Print version ISSN 0037-8682

Abstract

NAVES, Karinne Spirandelli Carvalho; TRINDADE, Natália Vaz da  and  GONTIJO FILHO, Paulo Pinto. Methicillin-resistant Staphylococcus aureus bloodstream infection: risk factors and clinical outcome in non-intensive-care units. Rev. Soc. Bras. Med. Trop. [online]. 2012, vol.45, n.2, pp.189-193. ISSN 0037-8682.  https://doi.org/10.1590/S0037-86822012000200010.
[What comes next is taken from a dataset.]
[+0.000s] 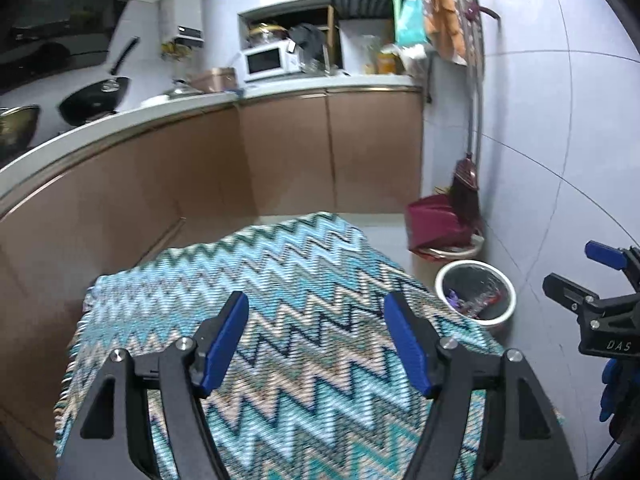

INTRODUCTION: Methicillin-resistant Staphylococcus aureus (MRSA) is spread out in hospitals across different regions of the world and is regarded as the major agent of nosocomial infections, causing infections such as skin and soft tissue pneumonia and sepsis. The aim of this study was to identify risk factors for methicillin-resistance in Staphylococcus aureus bloodstream infection (BSI) and the predictive factors for death. METHODS: A retrospective cohort of fifty-one patients presenting bacteraemia due to S. aureus between September 2006 and September 2008 was analysed. Staphylococcu aureus samples were obtained from blood cultures performed by clinical hospital microbiology laboratory from the Uberlândia Federal University. Methicillinresistance was determined by growth on oxacillin screen agar and antimicrobial susceptibility by means of the disk diffusion method. RESULTS: We found similar numbers of MRSA (56.8%) and methicillin-susceptible Staphylococcus aureus (MSSA) (43.2%) infections, and the overall hospital mortality ratio was 47%, predominantly in MRSA group (70.8% vs. 29.2%) (p=0.05). Age (p=0.02) was significantly higher in MRSA patients as also was the use of central venous catheter (p=0.02). The use of two or more antimicrobial agents (p=0.03) and the length of hospital stay prior to bacteraemia superior to seven days (p=0.006) were associated with mortality. High odds ratio value was observed in cardiopathy as comorbidity. CONCLUSIONS: Despite several risk factors associated with MRSA and MSSA infection, the use of two or more antimicrobial agents was the unique independent variable associated with mortality.

Keywords : Staphylococcus aureus; MRSA; Bacteraemia; Risk factors.